-- About this task --
Range to repeat from the listing below: the line containing "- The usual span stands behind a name" down to the line containing "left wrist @", both included. Copy it exactly, pictures excluded, and add nothing else.

-- Source material --
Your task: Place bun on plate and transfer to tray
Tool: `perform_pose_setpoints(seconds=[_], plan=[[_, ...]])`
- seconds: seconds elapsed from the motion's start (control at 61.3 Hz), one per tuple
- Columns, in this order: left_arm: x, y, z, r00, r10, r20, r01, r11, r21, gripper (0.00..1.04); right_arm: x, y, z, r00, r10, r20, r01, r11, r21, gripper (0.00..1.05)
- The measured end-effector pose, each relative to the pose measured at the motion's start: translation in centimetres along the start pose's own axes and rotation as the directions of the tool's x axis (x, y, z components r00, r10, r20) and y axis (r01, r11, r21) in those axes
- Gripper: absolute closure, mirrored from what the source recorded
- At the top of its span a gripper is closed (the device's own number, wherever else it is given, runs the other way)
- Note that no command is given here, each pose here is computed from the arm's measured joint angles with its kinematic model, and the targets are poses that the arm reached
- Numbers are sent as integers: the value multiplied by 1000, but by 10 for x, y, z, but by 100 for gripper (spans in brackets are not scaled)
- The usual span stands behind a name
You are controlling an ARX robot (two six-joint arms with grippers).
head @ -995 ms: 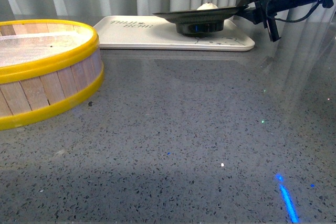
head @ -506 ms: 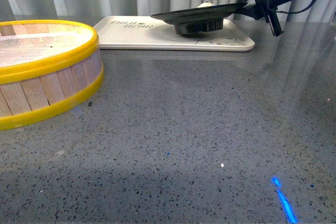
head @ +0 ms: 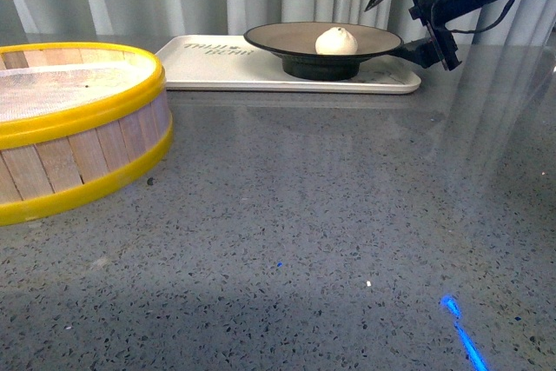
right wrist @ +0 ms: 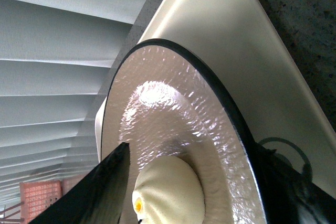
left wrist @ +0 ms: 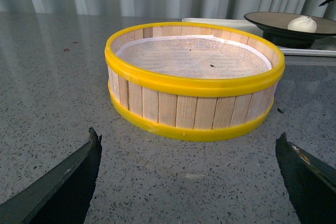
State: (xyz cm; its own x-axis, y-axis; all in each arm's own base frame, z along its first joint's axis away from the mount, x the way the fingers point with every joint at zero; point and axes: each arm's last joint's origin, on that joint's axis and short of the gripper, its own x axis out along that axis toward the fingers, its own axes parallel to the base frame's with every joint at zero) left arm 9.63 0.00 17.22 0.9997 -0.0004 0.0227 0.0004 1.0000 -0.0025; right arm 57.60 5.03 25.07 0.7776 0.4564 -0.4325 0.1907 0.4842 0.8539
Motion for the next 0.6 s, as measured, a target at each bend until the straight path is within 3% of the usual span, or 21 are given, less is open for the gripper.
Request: perform_pose_setpoints(seconds=[0.147,0.473,0.603], plan=[[0,0,0,1000,0,0,0,1000,0,7,-4,2,2,1000,17,17,-17,1000,-2,7],[0,0,0,1000,0,0,0,1000,0,7,-82,8,1,980,127,154,-127,992,-13,8],[0,0,0,1000,0,0,0,1000,0,7,-141,-2,-24,945,121,304,-102,992,-77,8]])
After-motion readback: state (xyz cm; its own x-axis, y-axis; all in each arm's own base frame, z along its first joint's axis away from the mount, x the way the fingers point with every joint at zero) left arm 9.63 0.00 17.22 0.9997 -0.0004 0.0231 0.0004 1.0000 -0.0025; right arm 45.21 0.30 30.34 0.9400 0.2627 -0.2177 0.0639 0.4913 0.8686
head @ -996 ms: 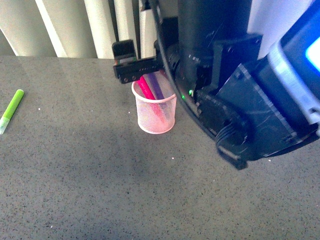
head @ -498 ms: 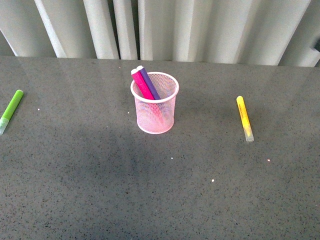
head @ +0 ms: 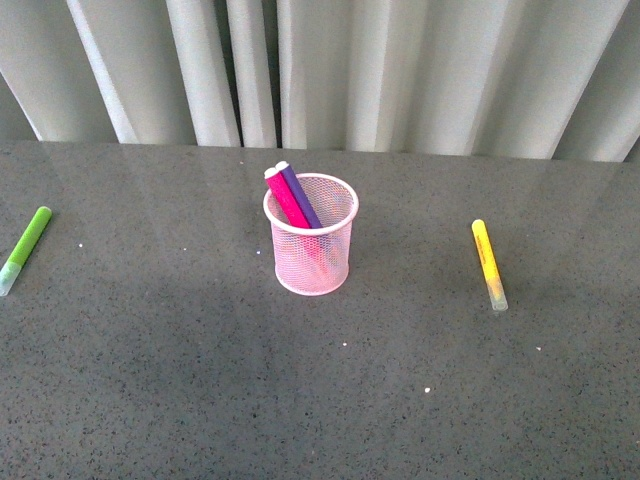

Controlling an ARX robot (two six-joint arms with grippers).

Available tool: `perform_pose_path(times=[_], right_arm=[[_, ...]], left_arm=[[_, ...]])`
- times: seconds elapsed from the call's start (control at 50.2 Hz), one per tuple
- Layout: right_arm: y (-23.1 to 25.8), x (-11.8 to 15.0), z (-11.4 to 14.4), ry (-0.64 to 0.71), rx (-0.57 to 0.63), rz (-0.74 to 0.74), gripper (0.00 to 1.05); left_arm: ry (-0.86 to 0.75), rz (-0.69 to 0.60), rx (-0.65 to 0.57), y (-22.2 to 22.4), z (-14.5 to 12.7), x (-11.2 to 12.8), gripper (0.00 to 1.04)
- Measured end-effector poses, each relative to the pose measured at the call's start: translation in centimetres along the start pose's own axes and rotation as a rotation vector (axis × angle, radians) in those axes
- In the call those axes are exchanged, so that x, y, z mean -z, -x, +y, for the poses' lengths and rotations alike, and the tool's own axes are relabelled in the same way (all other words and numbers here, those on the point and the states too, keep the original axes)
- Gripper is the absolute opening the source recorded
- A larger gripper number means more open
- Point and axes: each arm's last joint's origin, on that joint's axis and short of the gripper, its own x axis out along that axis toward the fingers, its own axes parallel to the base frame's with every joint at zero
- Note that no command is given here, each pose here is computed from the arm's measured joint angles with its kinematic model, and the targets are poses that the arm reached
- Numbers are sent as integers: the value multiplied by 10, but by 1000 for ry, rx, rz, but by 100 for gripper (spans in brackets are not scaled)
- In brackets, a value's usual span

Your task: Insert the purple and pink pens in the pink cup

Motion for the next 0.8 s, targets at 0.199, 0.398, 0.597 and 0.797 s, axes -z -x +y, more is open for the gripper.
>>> perform_pose_path(times=[0.199,0.398,0.597,0.797], right_arm=[[21,2,-13,31,7,14,5],[33,1,-14,34,5,13,3],[44,-3,-14,34,5,-3,3],[52,-6,-13,34,4,-13,3]], left_arm=[[0,0,0,0,0,0,98],[0,0,0,0,0,0,98],[0,0,0,0,0,0,98],[0,0,0,0,0,0,98]])
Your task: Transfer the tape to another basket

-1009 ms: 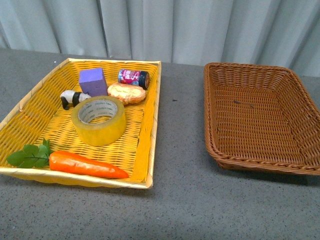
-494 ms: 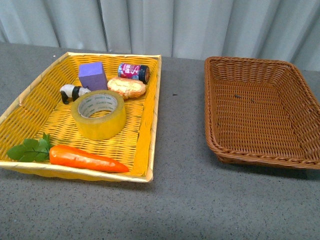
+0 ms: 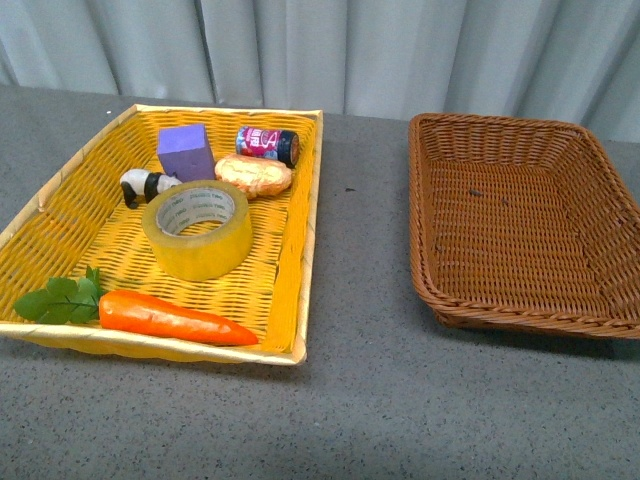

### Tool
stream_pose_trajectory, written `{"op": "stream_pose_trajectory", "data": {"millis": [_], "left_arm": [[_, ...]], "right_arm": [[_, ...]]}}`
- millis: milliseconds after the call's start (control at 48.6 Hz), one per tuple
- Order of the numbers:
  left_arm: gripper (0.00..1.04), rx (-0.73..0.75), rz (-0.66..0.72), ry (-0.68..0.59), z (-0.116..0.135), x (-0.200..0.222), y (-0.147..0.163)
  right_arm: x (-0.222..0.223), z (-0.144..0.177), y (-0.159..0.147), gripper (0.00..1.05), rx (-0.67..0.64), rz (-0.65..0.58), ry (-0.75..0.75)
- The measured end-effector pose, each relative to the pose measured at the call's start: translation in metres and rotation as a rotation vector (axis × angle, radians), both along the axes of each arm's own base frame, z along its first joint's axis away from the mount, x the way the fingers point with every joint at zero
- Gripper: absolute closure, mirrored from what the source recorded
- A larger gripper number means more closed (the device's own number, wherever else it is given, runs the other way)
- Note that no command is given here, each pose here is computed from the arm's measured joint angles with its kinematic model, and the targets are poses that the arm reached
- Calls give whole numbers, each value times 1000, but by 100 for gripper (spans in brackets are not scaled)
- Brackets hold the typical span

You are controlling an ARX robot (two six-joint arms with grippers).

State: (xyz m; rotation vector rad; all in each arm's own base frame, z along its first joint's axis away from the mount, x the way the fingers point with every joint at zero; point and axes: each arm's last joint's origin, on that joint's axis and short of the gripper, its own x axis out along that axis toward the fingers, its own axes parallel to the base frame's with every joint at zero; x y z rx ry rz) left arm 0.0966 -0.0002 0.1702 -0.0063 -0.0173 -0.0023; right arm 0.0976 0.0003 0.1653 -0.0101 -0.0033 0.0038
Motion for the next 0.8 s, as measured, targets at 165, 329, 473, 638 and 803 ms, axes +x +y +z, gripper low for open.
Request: {"op": "stream_pose_trajectory", "data": {"millis": [165,329,473,638,803], "left_arm": [[7,0,0,0,0,0,0],[7,0,0,0,0,0,0],[7,0,0,0,0,0,0],[7,0,0,0,0,0,0],[7,0,0,0,0,0,0]], "right_arm": [[0,0,0,9,0,0,0],[0,0,0,9,0,0,0],[0,0,0,9,0,0,0],[0,0,0,9,0,0,0],[0,0,0,9,0,0,0]]}}
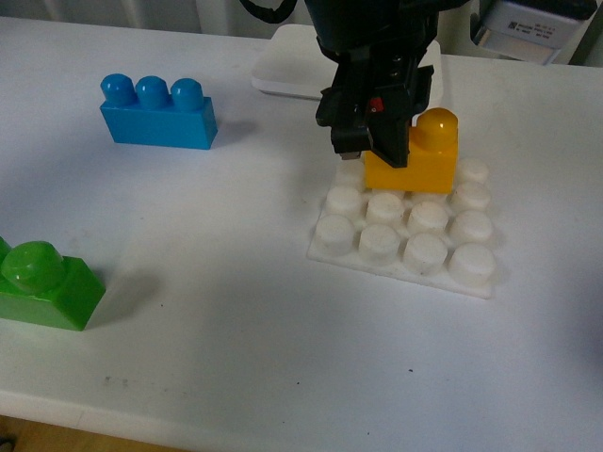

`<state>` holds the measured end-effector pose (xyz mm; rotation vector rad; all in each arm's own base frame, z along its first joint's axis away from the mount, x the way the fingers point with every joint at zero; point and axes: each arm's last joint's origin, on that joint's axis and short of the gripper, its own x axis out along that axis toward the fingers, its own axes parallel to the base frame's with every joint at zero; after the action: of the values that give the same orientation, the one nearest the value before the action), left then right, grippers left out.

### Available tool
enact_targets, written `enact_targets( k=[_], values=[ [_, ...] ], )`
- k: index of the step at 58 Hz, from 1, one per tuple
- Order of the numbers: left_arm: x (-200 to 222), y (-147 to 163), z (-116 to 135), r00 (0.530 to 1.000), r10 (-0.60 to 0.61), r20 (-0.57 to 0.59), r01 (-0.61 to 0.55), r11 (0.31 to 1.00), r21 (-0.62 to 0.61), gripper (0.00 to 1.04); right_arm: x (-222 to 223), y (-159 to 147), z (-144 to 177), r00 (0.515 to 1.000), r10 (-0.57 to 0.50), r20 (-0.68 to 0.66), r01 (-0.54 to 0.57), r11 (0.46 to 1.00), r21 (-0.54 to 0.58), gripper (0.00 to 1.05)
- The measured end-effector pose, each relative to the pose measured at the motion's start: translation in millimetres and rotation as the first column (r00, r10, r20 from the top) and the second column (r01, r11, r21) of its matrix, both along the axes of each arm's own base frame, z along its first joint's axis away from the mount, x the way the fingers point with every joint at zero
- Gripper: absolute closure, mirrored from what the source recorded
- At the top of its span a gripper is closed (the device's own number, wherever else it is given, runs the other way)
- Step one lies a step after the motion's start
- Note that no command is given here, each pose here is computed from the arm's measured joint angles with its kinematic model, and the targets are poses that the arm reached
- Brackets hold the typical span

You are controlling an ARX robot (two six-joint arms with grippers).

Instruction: Insert yellow block into base center

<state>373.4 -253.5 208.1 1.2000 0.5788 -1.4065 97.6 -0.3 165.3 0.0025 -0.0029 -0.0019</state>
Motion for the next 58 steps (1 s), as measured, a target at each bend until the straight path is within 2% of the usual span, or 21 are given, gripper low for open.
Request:
enact_targets(
  k=[38,58],
  values=[
    [0.6,-16.5,-12.7,0.998,-0.035,0.049,0.029,0.991,0.129,0.75,0.0,0.0,0.0,1.000,0.000,0.000,0.000,1.000,0.000,0.09],
    [0.0,-20.8,-18.1,0.998,-0.043,0.041,0.037,0.990,0.133,0.75,0.0,0.0,0.0,1.000,0.000,0.000,0.000,1.000,0.000,0.09]
  ],
)
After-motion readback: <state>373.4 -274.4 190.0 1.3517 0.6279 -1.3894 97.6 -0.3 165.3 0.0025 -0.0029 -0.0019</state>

-- Output for this exercise --
- The usual span stands behind a name
You are controlling an ARX robot (two six-joint arms with grippers).
head @ -995 ms: 
head @ -506 ms: 
head @ +0 ms: 
right wrist @ +0 ms: 
left wrist @ +0 ms: 

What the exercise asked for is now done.